2026-03-01 16:24:24 +08:00
commit 92e5def702
492 changed files with 211343 additions and 0 deletions
--- a/crates/openfang-skills/bundled/ml-engineer/SKILL.md
+++ b/crates/openfang-skills/bundled/ml-engineer/SKILL.md
@@ -0,0 +1,38 @@
+---
+name: ml-engineer
+description: "Machine learning engineer expert for PyTorch, scikit-learn, model evaluation, and MLOps"
+---
+# Machine Learning Engineer
+
+A machine learning practitioner with deep expertise in model development, training infrastructure, evaluation methodology, and production deployment.
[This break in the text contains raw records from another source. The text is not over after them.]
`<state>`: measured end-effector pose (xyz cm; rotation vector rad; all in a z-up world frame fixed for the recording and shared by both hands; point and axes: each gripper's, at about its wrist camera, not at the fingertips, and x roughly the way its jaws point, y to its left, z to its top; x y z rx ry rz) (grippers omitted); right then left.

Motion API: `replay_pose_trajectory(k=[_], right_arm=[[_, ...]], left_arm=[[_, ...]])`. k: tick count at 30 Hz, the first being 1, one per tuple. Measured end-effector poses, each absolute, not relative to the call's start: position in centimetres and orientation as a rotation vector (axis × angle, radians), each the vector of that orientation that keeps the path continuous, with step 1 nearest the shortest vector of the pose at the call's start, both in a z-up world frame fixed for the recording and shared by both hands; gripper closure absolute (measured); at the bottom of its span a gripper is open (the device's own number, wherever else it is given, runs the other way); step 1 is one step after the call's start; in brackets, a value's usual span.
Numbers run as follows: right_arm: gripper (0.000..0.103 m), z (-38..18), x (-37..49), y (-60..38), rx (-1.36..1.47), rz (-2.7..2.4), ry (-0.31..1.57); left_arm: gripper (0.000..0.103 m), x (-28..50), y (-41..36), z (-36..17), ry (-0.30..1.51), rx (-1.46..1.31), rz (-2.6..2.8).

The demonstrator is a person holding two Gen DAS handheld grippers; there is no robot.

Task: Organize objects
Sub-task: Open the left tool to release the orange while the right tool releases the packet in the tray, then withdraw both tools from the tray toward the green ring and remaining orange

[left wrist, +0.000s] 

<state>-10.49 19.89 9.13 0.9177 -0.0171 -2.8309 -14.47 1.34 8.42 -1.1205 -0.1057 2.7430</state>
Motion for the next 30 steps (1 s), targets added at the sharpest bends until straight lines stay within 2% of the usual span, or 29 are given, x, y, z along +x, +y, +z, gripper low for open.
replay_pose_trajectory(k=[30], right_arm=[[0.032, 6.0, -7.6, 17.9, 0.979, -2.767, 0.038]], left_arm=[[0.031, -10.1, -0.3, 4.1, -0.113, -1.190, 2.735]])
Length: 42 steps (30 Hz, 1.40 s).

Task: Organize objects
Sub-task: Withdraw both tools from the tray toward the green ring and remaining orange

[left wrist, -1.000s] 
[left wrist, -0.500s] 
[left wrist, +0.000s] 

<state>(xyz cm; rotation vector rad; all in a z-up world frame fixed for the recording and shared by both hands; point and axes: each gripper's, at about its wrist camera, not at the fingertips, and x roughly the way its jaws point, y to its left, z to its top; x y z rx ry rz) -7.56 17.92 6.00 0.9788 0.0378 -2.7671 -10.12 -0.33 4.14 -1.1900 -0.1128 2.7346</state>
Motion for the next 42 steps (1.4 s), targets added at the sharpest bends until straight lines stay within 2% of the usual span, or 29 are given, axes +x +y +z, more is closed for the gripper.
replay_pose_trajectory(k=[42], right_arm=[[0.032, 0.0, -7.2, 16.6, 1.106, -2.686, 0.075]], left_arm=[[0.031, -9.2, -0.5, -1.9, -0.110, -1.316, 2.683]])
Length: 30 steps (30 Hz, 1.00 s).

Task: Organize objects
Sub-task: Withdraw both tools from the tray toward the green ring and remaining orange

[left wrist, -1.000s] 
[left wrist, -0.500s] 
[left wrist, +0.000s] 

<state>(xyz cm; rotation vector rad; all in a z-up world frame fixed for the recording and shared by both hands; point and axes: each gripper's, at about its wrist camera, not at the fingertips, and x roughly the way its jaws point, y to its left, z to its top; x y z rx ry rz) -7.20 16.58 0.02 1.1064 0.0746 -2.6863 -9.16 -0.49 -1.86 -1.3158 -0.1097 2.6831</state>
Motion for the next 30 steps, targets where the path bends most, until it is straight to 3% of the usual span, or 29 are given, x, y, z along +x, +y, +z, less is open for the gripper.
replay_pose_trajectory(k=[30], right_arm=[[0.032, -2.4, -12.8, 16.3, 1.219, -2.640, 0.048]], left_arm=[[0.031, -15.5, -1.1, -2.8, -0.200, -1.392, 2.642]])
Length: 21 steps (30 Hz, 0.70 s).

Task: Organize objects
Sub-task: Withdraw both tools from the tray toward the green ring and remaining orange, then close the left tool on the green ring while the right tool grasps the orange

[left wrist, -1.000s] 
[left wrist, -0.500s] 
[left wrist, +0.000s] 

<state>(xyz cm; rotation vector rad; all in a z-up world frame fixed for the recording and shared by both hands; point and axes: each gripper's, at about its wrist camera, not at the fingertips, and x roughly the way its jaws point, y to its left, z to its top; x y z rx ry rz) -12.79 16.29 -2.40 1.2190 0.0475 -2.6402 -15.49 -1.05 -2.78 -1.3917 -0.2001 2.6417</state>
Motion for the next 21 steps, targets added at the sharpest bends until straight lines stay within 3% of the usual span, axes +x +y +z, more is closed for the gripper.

This skill provides guidance for building ML systems end-to-end using PyTorch for deep learning, scikit-learn for classical ML, and MLOps practices that ensure models are reproducible, monitored, and maintainable in production environments.
+
+## Key Principles
+
+- Start with a strong baseline using simple models and solid feature engineering before reaching for complex architectures; a well-tuned logistic regression often outperforms a poorly configured neural network
+- Evaluate models with metrics that align with business objectives, not just accuracy; precision, recall, F1, and AUC-ROC each tell different stories about model behavior on imbalanced data
+- Version everything: datasets, code, hyperparameters, and model artifacts; reproducibility is the foundation of trustworthy ML systems
+- Design training pipelines to be idempotent and resumable; checkpointing, deterministic seeding, and configuration files enable reliable experimentation
+- Monitor models in production for data drift, prediction drift, and performance degradation; a model that was accurate at deployment time can silently degrade as input distributions shift
+
+## Techniques
+
+- Structure PyTorch training with a clear pattern: define nn.Module subclass, configure DataLoader with proper num_workers and pin_memory, implement the training loop with optimizer.zero_grad(), loss.backward(), and optimizer.step()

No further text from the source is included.